• _Task material_

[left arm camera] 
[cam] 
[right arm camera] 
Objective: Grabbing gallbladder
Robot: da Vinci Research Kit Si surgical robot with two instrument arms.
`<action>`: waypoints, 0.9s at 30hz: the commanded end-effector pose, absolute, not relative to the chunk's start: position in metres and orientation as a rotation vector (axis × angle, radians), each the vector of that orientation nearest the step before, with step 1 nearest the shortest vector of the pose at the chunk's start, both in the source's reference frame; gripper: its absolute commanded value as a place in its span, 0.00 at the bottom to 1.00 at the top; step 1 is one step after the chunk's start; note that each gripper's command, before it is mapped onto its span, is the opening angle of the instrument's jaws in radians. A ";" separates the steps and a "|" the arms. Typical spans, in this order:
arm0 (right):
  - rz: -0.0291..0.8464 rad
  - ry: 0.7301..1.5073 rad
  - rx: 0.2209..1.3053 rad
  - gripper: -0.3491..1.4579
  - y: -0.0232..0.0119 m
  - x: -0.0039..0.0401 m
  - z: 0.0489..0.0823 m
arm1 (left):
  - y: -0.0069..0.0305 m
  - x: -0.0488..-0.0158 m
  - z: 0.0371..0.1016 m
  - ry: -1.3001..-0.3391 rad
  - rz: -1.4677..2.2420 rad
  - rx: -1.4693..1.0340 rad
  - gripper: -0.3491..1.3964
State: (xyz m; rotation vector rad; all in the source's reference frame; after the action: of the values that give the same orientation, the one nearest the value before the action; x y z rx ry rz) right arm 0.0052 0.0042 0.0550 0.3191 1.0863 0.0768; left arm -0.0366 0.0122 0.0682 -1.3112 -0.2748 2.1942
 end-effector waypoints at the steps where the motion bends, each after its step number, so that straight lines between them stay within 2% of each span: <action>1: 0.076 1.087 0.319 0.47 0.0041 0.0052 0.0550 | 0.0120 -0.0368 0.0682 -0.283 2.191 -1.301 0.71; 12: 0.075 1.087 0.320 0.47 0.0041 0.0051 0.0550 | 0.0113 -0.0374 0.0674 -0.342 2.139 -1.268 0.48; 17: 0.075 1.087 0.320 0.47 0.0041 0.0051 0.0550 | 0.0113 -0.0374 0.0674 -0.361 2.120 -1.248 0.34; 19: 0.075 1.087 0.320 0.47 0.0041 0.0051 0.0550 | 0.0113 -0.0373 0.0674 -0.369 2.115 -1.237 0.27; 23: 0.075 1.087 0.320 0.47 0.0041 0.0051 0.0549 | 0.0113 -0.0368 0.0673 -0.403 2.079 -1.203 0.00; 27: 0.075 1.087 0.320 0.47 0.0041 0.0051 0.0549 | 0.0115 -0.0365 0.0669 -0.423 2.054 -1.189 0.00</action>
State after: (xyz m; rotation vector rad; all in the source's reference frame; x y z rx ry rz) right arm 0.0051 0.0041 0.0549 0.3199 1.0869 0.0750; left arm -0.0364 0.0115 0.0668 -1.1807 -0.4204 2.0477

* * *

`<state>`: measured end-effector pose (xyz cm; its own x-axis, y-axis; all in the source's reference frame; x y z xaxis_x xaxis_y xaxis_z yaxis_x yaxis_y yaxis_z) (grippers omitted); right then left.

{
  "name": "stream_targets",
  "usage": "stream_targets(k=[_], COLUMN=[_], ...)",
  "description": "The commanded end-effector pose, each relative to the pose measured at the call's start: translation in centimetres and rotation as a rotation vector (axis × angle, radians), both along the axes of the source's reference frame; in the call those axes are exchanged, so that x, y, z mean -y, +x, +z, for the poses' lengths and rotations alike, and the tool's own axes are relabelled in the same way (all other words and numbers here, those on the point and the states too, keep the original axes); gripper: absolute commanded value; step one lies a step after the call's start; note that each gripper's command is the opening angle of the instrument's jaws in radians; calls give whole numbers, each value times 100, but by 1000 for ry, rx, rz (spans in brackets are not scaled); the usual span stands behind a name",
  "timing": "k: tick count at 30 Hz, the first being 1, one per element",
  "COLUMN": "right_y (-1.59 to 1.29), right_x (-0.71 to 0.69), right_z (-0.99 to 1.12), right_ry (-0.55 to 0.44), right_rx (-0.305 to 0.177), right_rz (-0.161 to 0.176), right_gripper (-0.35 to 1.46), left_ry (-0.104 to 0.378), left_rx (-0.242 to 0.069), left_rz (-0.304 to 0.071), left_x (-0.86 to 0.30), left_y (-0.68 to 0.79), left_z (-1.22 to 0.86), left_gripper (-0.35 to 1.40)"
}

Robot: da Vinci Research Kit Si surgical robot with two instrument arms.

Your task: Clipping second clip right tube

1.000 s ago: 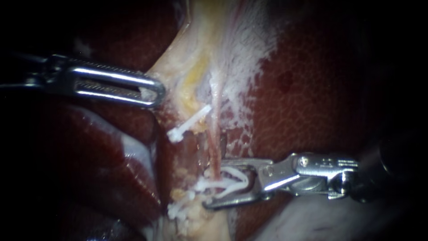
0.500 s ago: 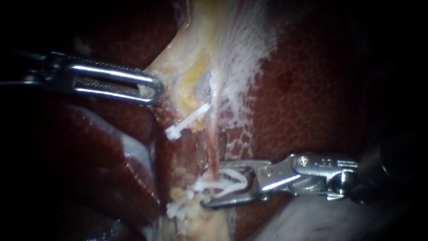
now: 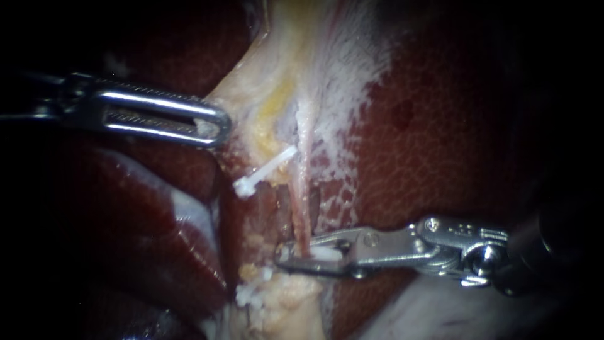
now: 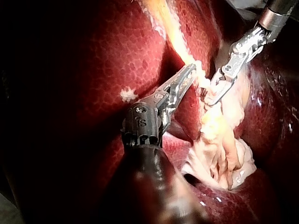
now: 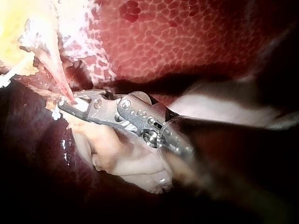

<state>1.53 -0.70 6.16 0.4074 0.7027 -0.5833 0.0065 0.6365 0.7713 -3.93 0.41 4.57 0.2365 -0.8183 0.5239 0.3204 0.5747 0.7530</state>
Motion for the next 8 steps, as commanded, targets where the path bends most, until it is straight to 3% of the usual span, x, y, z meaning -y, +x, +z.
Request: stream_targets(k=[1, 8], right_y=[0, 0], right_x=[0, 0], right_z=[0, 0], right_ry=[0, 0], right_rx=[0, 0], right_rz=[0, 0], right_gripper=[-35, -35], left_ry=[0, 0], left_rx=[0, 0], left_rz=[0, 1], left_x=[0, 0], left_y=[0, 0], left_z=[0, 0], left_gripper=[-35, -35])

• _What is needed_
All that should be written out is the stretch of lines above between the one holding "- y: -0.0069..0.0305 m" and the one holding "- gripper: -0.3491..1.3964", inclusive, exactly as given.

• _Exercise output_
  - y: -0.0069..0.0305 m
  - x: -0.0488..-0.0158 m
  - z: 0.0371..0.1016 m
  - ry: -1.3001..-0.3391 rad
  - rz: -1.4677..2.2420 rad
  - rx: -1.4693..1.0340 rad
  - gripper: -0.3491..1.3964

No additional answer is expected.